__PROBLEM DESCRIPTION__
Please find all lines in the data that hold the string "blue" and copy them.

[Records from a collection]

##############################

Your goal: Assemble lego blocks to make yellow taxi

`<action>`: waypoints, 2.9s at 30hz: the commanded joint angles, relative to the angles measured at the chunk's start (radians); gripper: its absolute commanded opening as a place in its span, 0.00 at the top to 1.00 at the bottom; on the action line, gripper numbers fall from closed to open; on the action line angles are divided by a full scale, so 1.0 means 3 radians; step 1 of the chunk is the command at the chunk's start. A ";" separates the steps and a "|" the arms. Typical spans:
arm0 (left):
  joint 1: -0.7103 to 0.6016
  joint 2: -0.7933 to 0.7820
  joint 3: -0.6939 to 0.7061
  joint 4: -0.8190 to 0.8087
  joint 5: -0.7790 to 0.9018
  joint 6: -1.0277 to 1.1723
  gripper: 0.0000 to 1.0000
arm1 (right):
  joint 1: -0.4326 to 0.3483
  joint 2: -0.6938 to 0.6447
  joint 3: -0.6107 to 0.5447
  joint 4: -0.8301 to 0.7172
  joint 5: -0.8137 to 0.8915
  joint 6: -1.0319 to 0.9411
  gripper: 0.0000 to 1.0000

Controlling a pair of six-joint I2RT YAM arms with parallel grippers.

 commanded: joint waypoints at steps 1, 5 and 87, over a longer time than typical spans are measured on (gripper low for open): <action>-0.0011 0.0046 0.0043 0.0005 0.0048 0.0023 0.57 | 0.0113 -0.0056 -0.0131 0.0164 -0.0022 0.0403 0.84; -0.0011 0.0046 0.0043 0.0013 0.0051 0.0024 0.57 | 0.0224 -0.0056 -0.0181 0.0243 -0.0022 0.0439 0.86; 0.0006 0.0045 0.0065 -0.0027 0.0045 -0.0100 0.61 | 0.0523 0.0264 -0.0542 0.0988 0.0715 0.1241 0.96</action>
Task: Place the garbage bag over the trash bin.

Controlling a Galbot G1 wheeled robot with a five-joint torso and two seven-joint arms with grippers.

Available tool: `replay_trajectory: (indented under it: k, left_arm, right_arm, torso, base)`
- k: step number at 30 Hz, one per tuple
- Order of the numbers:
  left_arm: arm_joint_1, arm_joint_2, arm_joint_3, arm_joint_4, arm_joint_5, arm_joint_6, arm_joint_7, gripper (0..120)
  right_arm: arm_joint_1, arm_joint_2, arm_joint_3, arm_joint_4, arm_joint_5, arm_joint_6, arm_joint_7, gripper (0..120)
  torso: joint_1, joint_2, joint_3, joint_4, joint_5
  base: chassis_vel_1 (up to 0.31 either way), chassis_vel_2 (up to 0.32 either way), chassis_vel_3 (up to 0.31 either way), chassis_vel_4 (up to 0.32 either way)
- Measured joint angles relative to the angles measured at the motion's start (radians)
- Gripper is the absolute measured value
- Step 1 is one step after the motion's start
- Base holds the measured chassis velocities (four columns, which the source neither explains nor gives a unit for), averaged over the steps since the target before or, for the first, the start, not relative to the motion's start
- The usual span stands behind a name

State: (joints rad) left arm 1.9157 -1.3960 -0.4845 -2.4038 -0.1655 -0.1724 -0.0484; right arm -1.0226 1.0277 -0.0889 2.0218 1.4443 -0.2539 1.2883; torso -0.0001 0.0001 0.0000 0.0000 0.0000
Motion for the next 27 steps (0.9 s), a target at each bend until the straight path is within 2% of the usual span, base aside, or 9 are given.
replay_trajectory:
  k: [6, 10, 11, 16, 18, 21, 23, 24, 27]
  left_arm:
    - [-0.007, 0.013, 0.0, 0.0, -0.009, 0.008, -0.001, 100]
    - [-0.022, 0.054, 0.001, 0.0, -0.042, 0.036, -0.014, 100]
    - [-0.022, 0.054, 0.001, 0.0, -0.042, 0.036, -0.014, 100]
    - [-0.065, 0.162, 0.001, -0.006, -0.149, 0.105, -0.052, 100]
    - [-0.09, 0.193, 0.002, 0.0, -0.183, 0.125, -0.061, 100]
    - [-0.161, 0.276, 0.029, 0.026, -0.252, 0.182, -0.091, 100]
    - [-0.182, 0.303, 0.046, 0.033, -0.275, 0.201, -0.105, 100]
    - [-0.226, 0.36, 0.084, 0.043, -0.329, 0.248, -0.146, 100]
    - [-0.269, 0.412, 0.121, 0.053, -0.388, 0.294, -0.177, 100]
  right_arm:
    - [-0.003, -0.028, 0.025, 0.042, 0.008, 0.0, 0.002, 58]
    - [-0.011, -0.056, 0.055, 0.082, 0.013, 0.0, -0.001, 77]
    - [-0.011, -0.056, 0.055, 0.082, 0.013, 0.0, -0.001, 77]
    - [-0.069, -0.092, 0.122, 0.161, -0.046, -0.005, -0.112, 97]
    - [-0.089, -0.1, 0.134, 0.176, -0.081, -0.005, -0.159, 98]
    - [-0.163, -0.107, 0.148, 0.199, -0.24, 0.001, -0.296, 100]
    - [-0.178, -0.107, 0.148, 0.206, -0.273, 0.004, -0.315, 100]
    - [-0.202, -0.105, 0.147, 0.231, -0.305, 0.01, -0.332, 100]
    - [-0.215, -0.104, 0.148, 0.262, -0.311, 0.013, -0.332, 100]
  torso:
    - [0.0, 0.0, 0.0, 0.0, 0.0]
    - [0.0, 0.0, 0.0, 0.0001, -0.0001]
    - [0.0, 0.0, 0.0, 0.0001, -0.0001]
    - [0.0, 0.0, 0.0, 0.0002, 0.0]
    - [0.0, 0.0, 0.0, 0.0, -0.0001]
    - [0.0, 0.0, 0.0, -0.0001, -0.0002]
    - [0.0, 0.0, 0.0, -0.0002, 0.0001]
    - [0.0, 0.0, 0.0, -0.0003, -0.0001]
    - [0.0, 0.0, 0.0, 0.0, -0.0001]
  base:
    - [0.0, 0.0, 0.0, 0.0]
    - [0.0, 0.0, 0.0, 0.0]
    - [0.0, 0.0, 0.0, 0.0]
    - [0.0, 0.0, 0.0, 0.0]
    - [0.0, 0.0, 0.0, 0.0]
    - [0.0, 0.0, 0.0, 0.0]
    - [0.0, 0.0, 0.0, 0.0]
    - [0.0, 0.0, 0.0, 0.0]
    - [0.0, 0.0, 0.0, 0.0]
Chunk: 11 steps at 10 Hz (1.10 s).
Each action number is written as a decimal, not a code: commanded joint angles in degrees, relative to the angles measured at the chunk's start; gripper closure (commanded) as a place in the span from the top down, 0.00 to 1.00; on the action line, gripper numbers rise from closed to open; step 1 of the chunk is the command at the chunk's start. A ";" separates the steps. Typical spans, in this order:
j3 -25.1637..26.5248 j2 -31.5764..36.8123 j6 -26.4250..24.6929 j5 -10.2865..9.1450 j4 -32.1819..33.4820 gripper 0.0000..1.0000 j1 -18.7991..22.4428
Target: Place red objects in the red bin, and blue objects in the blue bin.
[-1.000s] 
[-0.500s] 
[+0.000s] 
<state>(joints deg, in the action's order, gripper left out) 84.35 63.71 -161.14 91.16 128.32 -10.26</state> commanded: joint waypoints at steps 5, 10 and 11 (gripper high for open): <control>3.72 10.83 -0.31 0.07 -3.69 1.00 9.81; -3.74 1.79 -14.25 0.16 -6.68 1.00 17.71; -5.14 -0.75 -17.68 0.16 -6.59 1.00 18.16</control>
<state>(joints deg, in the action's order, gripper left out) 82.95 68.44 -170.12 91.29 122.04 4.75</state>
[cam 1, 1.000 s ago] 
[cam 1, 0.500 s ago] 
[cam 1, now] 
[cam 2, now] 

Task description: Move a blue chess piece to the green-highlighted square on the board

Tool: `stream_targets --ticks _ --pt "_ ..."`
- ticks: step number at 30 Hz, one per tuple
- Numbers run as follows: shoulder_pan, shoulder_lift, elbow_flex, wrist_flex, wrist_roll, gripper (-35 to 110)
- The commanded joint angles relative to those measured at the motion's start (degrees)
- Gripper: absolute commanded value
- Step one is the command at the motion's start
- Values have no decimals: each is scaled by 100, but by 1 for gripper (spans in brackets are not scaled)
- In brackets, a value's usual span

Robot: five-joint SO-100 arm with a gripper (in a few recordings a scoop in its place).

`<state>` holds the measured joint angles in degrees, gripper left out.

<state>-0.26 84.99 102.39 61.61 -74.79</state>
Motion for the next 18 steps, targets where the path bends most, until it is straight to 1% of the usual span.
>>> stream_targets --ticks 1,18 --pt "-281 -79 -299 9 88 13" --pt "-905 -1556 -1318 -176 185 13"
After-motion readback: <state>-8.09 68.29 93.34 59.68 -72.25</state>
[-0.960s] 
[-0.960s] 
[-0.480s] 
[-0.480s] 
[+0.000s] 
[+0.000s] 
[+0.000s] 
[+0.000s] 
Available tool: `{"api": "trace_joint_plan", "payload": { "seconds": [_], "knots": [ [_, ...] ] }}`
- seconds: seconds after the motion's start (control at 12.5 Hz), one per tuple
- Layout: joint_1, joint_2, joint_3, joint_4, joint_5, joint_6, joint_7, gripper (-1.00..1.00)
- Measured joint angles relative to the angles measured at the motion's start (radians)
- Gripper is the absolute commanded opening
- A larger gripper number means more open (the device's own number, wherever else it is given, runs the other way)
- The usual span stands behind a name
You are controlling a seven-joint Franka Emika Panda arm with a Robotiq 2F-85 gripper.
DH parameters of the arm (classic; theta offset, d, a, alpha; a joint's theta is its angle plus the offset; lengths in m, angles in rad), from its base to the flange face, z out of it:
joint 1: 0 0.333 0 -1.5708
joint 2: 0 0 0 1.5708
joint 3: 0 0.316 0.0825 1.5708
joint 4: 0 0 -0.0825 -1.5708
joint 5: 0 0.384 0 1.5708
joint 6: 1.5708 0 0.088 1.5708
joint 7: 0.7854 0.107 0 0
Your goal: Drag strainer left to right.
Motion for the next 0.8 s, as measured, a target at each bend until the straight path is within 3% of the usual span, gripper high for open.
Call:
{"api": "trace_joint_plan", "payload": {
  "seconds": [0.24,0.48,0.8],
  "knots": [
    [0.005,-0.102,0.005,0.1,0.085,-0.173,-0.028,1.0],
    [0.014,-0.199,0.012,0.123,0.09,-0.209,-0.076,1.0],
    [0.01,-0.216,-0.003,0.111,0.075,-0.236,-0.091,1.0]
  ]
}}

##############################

__TASK RESPONSE__
Target: Place red objects in the red bin, and blue objects in the blue bin.
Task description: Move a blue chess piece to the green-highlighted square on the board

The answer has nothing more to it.